● DATA EXCERPT:

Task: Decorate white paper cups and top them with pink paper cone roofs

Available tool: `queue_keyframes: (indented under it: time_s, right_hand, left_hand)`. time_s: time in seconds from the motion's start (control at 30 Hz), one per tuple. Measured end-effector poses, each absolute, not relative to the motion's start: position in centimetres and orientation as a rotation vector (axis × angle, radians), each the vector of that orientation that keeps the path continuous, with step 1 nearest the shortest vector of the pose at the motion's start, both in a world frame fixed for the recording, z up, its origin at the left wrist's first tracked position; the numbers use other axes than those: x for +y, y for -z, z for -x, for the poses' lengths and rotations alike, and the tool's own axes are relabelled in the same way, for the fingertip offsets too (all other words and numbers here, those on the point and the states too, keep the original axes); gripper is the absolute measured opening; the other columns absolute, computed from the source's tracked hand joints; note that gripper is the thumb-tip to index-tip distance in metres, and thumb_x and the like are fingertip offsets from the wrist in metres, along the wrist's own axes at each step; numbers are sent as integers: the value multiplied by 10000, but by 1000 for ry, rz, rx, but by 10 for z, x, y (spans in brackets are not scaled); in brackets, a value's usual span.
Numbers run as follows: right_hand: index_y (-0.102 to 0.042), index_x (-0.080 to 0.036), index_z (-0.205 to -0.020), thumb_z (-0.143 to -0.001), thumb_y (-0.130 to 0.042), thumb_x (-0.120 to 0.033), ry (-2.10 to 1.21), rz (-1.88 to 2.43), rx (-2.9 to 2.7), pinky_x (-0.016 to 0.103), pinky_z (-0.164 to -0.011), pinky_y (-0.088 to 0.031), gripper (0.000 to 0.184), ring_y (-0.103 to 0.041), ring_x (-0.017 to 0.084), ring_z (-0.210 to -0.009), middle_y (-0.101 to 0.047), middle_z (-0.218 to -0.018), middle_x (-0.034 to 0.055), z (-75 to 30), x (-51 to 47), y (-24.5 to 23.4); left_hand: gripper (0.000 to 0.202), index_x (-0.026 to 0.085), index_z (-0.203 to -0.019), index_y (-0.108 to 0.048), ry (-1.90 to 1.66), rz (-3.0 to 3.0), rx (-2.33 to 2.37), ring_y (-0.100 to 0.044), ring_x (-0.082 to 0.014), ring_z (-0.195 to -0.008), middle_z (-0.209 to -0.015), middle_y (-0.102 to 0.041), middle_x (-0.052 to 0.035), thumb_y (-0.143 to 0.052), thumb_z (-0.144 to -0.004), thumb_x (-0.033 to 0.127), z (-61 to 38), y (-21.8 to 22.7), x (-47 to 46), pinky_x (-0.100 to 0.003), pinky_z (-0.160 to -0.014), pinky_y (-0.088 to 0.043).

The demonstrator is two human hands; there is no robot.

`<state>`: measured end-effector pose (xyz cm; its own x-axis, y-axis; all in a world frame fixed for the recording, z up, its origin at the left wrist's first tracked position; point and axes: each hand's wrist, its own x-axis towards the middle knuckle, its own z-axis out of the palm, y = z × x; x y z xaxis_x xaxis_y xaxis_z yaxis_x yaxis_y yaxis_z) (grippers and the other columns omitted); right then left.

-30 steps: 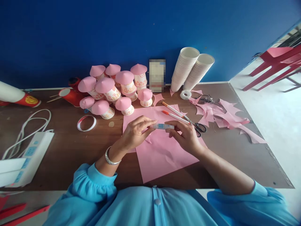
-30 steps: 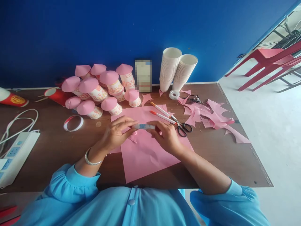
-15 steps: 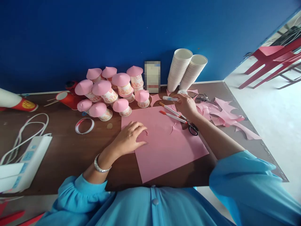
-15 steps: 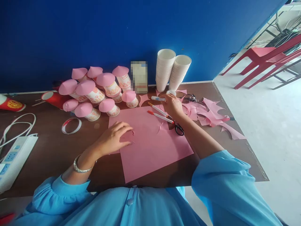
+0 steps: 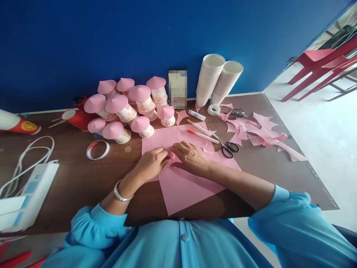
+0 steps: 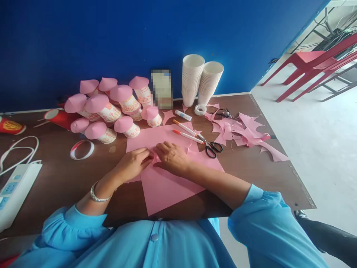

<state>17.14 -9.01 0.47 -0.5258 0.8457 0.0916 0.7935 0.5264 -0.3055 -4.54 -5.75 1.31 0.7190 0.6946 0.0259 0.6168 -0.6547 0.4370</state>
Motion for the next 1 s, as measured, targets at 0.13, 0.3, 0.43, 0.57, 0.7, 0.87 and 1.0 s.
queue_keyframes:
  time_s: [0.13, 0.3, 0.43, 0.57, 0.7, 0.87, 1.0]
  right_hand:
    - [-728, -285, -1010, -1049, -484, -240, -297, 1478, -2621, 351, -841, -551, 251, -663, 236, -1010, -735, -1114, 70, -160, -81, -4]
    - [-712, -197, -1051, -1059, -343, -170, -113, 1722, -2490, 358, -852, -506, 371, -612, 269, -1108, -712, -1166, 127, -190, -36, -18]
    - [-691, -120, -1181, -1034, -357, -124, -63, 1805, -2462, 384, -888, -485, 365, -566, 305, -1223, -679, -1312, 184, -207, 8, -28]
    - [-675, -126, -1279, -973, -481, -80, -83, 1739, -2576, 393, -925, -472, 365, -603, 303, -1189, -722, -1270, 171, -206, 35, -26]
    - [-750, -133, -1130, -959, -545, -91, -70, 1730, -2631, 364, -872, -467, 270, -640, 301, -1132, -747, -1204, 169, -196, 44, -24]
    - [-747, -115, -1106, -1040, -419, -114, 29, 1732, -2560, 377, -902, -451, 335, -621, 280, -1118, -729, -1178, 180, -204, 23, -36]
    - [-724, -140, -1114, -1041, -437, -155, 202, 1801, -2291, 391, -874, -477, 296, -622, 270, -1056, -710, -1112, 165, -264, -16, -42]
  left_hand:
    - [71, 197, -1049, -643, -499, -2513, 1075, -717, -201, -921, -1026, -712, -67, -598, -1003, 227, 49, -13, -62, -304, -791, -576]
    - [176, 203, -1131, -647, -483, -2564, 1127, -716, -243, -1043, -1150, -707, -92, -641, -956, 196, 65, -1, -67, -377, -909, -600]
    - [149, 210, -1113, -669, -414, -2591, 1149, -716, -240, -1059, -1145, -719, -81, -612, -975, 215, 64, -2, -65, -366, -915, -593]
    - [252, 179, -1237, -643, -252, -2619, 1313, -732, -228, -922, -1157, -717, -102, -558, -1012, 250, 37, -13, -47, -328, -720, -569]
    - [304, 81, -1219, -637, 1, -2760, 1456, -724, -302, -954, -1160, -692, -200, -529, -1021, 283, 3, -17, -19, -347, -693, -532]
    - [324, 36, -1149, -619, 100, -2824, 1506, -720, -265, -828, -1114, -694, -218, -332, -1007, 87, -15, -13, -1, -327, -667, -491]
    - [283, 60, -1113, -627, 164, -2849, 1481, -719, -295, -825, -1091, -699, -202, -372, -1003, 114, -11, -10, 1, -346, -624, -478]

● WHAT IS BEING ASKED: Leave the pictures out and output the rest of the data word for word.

● RESPONSE TO THE EXERCISE:
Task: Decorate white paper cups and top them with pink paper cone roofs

Available tool: `queue_keyframes: (indented under it: time_s, right_hand, left_hand)`. time_s: time in seconds from the motion's start (control at 30 Hz), one per tuple. Measured end-effector poses, each absolute, not relative to the motion's start: position in centimetres and orientation as a rotation vector (axis × angle, radians), each the vector of that orientation that keeps the path continuous, with step 1 nearest the shortest vector of the pose at the motion's start, both in a world frame fixed for the recording, z up, its origin at the left wrist's first tracked position; the numbers use other axes than those: x for +y, y for -z, z for -x, for the poses' lengths and rotations alike, and the tool's own axes are relabelled in the same way, for the fingertip offsets too (all other words and numbers here, those on the point and the states too, keep the original axes); gripper is the absolute measured opening; the other columns absolute, computed from the source's tracked hand joints; note that gripper is the thumb-tip to index-tip distance in metres, and thumb_x and the like are fingertip offsets from the wrist in metres, along the wrist's own axes at each step; numbers are sent as integers: the value multiplied by 10000, but by 1000 for ry, rz, rx, but by 10 for z, x, y (spans in brackets are not scaled); in brackets, a value's usual span.
Numbers run as follows: right_hand: index_y (-0.102 to 0.042), index_x (-0.080 to 0.036), index_z (-0.205 to -0.020), thumb_z (-0.143 to -0.001), thumb_y (-0.130 to 0.042), thumb_x (-0.120 to 0.033), ry (-2.10 to 1.21), rz (-1.88 to 2.43), rx (-2.9 to 2.7), pinky_x (-0.016 to 0.103), pinky_z (-0.164 to -0.011), pinky_y (-0.088 to 0.031), gripper (0.000 to 0.184), ring_y (-0.103 to 0.041), ring_x (-0.017 to 0.084), ring_z (-0.210 to -0.009), middle_y (-0.101 to 0.047), middle_z (-0.218 to -0.018), middle_x (-0.034 to 0.055), z (-75 to 30), x (-51 to 47), y (-24.5 to 23.4); left_hand: gripper (0.000 to 0.202), index_x (-0.026 to 0.085), index_z (-0.203 to -0.019), index_y (-0.108 to 0.048), ry (-1.90 to 1.66), rz (-3.0 to 3.0), rx (-2.33 to 2.37), ring_y (-0.100 to 0.044), ring_x (-0.082 to 0.014), ring_z (-0.195 to -0.008), middle_z (-0.209 to -0.015), middle_y (-0.102 to 0.041), middle_x (-0.052 to 0.035), thumb_y (-0.143 to 0.052), thumb_z (-0.144 to -0.004), thumb_x (-0.033 to 0.127), z (-61 to 38), y (-21.8 to 22.7), x (-47 to 46), pinky_x (-0.100 to 0.003), pinky_z (-0.160 to -0.014), pinky_y (-0.088 to 0.043).

The demonstrator is two human hands; there is no robot.

`<state>`: measured end-effector pose (xyz cm; its own x-axis, y-axis; all in a world frame fixed for the recording, z up, its origin at the left wrist's first tracked position; point and axes: each hand's wrist, its own x-axis towards the middle knuckle, its own z-axis out of the palm, y = z × x; x y z xaxis_x xaxis_y xaxis_z yaxis_x yaxis_y yaxis_z) (grippers and the other columns omitted); right then left.

-30 steps: 
-30 steps: 
-15 steps: 
-15 steps: 
+0 steps: 
+0 steps: 

<state>17.14 -9.01 0.47 -0.5258 0.8457 0.0916 0.7935 0.5264 -0.3055 -4.54 -5.75 1.31 0.7190 0.6946 0.0259 0.6168 -0.6547 0.4370</state>
Motion for the next 1 s, as measured, targets at 0.13, 0.3, 0.43, 0.57, 0.7, 0.87 and 1.0 s.
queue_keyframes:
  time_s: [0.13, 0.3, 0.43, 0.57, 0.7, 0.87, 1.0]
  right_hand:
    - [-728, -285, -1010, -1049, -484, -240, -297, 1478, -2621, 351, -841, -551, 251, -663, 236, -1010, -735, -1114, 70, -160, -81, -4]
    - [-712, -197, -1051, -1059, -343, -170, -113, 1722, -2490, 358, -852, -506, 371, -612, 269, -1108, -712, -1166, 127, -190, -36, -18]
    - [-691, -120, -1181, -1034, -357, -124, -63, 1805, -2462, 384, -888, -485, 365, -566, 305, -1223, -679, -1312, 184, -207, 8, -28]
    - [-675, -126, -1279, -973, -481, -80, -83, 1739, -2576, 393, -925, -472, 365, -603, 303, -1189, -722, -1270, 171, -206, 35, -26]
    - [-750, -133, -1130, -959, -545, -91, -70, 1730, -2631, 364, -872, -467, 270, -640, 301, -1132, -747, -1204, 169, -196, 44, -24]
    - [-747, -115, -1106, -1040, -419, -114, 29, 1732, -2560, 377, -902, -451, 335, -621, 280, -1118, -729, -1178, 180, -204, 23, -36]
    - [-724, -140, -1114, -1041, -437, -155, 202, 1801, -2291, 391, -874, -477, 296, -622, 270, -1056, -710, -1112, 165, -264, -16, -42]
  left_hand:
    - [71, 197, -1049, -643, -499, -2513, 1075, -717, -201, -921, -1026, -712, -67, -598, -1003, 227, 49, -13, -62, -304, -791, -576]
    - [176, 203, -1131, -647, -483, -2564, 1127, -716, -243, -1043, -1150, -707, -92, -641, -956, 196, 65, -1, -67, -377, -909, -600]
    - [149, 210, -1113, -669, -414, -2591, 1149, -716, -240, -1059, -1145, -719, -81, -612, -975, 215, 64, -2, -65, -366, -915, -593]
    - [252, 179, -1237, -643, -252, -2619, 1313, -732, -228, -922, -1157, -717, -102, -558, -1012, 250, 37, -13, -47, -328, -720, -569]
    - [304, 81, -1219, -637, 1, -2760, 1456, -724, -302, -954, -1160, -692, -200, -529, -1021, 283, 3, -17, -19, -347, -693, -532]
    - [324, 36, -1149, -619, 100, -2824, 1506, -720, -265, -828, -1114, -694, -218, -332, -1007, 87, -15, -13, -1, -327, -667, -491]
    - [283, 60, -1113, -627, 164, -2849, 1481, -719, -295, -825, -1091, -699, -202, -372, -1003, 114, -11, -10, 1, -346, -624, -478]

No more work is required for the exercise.